Exercise brief
Give the total of lines holding the word "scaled" in the records below, and nothing else.

※

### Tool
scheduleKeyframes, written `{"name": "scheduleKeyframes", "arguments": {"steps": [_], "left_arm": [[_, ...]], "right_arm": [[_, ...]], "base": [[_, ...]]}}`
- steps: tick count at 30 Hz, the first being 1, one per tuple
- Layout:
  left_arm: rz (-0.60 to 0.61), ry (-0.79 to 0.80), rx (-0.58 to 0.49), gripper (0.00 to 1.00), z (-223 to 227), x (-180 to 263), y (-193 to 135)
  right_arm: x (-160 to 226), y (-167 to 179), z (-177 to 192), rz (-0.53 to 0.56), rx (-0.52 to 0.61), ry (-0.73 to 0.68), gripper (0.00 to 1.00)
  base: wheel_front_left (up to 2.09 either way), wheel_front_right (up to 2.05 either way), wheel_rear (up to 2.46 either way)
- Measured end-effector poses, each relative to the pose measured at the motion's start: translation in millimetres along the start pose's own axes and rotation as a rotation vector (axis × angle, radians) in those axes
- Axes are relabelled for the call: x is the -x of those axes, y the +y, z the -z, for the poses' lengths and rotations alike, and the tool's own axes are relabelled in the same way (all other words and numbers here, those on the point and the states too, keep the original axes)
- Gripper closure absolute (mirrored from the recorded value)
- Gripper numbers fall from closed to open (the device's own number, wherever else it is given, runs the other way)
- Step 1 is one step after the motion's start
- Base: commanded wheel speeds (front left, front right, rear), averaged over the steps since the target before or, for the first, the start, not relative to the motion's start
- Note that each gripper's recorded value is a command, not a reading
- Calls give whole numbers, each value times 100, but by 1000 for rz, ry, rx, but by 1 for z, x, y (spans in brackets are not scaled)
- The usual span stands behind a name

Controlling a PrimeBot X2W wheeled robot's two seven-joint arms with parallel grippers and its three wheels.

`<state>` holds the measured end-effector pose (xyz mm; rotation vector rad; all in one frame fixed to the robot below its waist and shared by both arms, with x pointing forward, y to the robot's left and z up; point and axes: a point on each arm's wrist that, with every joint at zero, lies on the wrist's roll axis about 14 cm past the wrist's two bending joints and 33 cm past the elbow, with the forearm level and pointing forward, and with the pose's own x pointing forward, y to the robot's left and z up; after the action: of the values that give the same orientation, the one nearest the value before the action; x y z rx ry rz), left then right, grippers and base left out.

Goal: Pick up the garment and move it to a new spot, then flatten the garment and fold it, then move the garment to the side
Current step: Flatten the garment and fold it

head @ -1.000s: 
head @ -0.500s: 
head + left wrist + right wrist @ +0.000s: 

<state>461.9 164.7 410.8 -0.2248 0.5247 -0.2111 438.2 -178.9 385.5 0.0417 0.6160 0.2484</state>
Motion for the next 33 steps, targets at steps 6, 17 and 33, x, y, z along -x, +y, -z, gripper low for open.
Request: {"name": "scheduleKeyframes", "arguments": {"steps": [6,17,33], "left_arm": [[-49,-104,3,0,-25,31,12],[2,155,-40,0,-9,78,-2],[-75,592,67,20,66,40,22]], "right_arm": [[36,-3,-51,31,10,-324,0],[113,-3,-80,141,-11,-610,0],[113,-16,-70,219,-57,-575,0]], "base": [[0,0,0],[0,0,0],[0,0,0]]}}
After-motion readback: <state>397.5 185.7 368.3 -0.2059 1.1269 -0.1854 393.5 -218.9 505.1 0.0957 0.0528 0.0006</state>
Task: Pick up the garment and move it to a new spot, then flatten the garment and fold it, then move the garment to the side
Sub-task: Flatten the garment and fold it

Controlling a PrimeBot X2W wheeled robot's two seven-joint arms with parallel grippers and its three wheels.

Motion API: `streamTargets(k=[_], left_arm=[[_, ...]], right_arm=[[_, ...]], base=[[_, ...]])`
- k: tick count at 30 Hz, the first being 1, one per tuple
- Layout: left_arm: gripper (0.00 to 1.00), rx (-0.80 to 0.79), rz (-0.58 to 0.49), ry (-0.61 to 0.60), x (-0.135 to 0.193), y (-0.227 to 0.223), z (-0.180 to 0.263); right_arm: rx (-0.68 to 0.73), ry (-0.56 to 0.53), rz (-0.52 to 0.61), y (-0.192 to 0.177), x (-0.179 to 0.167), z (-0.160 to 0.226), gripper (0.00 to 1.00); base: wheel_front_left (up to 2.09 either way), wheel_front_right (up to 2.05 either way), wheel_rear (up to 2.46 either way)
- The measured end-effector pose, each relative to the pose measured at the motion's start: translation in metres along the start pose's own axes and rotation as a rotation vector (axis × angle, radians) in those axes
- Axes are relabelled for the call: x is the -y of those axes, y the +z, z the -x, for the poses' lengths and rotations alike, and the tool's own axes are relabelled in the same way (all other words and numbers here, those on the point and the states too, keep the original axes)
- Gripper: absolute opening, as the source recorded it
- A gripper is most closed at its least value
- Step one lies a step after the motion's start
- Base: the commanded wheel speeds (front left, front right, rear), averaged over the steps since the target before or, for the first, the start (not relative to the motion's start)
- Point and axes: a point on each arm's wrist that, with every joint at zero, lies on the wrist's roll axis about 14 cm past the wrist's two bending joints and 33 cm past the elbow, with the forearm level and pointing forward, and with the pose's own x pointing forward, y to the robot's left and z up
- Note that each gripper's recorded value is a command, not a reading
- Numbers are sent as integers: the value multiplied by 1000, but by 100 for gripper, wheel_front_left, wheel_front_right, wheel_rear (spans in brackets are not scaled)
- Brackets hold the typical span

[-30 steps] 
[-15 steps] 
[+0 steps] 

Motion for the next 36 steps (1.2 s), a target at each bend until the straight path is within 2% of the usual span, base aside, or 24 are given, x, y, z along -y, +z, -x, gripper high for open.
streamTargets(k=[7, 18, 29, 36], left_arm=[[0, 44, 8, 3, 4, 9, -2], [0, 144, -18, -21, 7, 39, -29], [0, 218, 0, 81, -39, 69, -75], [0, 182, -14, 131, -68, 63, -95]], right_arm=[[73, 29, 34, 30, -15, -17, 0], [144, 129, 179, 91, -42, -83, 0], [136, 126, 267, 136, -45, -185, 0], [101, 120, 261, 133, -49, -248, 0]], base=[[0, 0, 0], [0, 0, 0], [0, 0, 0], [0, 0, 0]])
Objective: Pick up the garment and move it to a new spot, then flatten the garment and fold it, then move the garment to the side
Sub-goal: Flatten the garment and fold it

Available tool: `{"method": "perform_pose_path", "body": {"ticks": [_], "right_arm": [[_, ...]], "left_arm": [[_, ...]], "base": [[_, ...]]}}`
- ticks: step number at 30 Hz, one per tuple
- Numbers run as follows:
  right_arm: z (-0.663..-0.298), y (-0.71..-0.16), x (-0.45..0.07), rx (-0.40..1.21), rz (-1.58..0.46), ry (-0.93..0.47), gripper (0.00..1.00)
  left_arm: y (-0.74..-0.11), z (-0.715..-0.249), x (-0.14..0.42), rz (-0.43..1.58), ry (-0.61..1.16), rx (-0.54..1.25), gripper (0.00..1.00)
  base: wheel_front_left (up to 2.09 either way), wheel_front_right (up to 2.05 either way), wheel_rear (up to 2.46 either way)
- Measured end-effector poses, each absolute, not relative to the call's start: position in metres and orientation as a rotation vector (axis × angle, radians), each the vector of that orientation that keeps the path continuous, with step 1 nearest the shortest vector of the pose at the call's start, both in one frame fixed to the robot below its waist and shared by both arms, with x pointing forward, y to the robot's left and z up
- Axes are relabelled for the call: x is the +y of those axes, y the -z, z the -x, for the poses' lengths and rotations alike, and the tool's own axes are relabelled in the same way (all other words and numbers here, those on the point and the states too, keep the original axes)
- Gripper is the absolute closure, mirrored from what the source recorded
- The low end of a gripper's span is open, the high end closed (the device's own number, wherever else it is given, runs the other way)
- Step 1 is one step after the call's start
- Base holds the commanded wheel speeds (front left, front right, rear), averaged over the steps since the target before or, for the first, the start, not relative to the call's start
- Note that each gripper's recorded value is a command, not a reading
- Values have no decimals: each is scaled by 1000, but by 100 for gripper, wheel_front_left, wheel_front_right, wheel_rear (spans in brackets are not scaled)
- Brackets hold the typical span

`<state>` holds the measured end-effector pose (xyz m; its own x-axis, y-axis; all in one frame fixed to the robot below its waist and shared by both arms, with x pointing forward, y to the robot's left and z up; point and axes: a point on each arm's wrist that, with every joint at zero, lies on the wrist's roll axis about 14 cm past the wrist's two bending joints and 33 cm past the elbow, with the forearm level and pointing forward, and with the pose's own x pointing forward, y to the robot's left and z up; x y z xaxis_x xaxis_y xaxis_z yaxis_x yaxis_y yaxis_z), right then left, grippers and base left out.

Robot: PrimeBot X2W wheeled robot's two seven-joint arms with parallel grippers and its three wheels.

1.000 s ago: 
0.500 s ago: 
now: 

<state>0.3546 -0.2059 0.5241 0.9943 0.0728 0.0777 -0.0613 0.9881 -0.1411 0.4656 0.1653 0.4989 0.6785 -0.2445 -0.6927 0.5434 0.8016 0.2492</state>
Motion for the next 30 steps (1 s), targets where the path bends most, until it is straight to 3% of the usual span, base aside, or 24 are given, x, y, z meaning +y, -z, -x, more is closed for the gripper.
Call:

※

Answer to this exercise
3